*Stored dataset items*.

........

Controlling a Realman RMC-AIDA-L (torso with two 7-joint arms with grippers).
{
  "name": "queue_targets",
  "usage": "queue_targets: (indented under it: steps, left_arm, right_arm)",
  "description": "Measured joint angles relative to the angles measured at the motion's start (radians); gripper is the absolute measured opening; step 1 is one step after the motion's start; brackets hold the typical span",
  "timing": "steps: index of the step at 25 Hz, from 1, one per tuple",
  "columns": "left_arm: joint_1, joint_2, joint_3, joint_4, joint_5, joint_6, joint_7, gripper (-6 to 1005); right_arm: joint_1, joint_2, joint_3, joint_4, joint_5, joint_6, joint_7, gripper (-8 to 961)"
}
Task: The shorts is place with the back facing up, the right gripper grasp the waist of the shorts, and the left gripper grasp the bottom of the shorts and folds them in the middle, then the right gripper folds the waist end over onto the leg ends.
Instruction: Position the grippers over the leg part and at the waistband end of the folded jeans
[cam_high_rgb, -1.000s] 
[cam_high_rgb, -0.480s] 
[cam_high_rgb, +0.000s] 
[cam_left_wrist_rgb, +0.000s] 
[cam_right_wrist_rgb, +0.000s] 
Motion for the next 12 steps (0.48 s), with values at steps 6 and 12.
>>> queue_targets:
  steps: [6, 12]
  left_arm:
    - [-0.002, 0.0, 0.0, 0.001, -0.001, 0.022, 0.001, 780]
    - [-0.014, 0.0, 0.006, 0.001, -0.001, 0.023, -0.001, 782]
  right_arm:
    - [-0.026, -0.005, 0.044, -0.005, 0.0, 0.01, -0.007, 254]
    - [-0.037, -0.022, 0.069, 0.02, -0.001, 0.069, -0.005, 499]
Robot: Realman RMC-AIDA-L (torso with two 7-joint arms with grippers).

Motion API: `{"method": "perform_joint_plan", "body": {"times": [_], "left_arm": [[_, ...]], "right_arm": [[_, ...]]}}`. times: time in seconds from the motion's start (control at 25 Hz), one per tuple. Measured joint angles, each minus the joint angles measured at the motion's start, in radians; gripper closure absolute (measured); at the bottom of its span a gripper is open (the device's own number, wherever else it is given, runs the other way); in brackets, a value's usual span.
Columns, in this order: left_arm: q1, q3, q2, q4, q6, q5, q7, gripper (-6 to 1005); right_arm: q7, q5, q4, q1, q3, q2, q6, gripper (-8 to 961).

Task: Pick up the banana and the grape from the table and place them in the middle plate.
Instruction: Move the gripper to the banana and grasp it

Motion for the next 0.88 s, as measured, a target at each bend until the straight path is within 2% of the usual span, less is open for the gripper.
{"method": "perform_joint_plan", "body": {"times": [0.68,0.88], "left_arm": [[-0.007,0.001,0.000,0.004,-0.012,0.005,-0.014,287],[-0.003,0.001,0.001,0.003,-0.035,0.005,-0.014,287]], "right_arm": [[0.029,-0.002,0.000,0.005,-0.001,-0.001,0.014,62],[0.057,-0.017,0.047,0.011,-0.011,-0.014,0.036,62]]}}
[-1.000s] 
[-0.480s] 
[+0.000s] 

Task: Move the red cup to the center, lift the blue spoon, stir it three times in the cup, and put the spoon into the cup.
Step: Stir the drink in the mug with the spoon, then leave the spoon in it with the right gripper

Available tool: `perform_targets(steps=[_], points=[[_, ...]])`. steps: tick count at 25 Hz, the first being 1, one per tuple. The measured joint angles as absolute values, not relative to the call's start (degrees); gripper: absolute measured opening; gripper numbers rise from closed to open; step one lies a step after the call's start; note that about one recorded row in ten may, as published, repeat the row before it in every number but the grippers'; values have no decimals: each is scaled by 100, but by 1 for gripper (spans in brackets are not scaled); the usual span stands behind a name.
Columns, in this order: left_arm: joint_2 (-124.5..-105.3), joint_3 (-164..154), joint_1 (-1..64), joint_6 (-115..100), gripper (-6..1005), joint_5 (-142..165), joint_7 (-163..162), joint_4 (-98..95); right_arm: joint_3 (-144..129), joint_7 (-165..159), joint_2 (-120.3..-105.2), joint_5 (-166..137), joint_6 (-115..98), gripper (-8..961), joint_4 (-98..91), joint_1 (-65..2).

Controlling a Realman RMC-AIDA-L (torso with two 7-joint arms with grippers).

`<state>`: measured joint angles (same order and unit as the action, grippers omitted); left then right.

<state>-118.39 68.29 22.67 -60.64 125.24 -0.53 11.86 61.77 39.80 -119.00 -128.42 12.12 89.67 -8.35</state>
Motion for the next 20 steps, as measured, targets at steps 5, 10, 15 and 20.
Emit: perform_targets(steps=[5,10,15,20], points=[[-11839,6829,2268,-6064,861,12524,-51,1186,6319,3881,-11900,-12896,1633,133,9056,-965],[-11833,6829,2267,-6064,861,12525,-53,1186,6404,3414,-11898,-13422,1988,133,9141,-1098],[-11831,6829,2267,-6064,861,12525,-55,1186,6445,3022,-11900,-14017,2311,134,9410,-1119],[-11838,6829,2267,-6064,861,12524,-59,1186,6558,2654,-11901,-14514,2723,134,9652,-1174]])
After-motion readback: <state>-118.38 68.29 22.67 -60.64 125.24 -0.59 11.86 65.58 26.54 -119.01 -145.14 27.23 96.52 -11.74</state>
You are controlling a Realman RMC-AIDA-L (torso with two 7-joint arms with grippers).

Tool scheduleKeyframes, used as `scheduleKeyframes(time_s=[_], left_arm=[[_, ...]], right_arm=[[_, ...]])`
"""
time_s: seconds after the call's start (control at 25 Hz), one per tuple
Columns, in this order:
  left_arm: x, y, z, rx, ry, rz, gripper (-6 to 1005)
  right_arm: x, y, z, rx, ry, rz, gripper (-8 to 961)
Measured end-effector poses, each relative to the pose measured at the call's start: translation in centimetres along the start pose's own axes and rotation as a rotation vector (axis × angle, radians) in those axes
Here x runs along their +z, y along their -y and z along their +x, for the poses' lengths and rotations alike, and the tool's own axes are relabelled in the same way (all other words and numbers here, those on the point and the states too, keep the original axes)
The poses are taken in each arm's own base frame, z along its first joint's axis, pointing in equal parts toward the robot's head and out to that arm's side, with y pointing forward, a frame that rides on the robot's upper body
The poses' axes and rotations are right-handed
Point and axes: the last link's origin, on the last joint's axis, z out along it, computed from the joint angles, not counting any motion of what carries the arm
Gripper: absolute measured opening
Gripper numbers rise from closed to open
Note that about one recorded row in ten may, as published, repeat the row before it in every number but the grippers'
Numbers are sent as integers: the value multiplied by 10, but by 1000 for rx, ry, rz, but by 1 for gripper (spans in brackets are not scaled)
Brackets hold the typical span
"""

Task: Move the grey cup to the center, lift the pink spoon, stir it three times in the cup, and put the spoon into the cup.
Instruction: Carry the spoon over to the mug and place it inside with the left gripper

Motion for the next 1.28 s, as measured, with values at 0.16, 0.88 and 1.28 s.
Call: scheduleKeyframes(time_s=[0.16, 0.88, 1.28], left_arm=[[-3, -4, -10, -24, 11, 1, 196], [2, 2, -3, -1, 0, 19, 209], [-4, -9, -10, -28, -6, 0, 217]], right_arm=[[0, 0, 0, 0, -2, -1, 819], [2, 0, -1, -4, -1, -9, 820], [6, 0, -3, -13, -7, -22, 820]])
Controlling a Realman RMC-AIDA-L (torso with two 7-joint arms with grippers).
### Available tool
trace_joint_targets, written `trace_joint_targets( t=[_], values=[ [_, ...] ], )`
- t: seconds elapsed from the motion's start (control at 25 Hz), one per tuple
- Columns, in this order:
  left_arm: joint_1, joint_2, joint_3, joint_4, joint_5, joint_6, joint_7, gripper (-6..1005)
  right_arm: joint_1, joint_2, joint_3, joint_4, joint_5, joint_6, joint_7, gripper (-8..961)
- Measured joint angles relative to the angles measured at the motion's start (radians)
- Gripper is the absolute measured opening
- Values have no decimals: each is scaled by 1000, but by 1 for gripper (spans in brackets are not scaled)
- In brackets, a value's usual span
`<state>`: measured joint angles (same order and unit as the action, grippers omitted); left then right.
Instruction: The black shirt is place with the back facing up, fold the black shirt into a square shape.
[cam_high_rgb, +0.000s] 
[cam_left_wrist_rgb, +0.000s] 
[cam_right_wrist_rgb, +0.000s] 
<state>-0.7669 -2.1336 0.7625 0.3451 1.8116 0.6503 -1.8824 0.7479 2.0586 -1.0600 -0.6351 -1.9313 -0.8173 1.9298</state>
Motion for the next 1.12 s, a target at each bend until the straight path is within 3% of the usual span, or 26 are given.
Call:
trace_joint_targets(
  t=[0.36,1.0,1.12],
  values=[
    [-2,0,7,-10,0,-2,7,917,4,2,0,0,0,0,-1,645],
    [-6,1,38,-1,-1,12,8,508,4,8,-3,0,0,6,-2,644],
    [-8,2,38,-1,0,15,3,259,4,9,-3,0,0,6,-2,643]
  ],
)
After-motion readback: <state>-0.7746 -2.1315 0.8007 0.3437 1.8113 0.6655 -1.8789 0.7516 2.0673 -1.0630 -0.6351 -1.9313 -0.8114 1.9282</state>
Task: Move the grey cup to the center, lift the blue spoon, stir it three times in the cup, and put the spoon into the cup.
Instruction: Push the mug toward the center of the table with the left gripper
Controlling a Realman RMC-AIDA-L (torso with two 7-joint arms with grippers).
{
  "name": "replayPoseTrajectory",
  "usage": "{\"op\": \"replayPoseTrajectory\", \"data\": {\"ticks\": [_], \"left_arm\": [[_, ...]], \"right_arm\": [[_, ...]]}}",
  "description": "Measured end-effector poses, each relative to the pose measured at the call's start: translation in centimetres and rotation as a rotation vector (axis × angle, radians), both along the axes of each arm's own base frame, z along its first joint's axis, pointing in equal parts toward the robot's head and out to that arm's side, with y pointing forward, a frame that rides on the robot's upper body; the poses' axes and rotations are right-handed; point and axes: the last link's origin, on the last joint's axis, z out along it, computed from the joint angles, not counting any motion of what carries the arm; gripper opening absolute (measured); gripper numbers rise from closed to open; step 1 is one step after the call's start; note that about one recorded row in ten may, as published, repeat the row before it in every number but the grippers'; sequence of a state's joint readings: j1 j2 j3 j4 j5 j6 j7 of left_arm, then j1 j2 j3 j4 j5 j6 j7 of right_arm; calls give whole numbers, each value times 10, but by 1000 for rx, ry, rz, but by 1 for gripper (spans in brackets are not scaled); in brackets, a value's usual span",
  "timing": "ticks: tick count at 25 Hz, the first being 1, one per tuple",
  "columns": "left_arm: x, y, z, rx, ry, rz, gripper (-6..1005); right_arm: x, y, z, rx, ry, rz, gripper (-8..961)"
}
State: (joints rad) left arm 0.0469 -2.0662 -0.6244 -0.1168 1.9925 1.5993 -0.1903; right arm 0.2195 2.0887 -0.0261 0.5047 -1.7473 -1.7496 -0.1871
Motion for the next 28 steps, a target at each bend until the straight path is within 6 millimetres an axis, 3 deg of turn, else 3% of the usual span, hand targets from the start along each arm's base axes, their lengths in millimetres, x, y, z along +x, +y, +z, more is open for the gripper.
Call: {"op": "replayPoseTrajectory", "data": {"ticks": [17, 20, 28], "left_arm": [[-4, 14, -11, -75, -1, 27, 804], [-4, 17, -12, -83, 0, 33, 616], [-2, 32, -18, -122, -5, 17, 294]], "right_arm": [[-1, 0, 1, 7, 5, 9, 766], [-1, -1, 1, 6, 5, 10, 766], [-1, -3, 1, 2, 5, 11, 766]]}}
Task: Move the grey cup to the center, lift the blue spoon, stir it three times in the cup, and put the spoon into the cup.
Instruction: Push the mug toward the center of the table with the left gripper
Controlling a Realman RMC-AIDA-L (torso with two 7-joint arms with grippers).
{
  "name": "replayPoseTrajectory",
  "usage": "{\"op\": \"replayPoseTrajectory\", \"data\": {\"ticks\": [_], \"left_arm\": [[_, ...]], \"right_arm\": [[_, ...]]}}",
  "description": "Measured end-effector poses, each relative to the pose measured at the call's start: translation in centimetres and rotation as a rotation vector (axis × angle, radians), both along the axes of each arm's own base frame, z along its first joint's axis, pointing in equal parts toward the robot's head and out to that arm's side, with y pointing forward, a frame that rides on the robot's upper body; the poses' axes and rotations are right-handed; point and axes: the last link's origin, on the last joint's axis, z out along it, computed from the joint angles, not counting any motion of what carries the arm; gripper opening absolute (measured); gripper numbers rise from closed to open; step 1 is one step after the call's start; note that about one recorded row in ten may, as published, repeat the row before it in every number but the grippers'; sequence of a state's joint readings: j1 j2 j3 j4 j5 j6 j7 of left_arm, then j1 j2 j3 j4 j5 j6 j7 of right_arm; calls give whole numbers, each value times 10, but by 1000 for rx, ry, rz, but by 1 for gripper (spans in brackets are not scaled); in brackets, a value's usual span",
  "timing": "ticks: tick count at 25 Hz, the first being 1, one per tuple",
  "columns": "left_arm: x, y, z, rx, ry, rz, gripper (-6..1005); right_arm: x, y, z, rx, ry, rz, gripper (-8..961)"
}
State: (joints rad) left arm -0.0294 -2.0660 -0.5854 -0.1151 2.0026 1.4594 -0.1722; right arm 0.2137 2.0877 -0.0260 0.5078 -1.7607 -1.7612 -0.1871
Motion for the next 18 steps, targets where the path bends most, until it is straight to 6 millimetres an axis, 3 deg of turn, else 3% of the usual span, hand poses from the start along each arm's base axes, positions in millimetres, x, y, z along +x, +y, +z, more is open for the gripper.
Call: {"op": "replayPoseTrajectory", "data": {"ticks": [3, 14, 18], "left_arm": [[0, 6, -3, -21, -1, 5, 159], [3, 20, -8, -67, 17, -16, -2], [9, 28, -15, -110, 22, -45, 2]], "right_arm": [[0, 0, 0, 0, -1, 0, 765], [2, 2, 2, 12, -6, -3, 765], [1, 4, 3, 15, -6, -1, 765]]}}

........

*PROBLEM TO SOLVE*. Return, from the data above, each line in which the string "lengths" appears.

*PROBLEM SOLUTION*.
Here x runs along their +z, y along their -y and z along their +x, for the poses' lengths and rotations alike, and the tool's own axes are relabelled in the same way (all other words and numbers here, those on the point and the states too, keep the original axes)
Motion for the next 28 steps, a target at each bend until the straight path is within 6 millimetres an axis, 3 deg of turn, else 3% of the usual span, hand targets from the start along each arm's base axes, their lengths in millimetres, x, y, z along +x, +y, +z, more is open for the gripper.

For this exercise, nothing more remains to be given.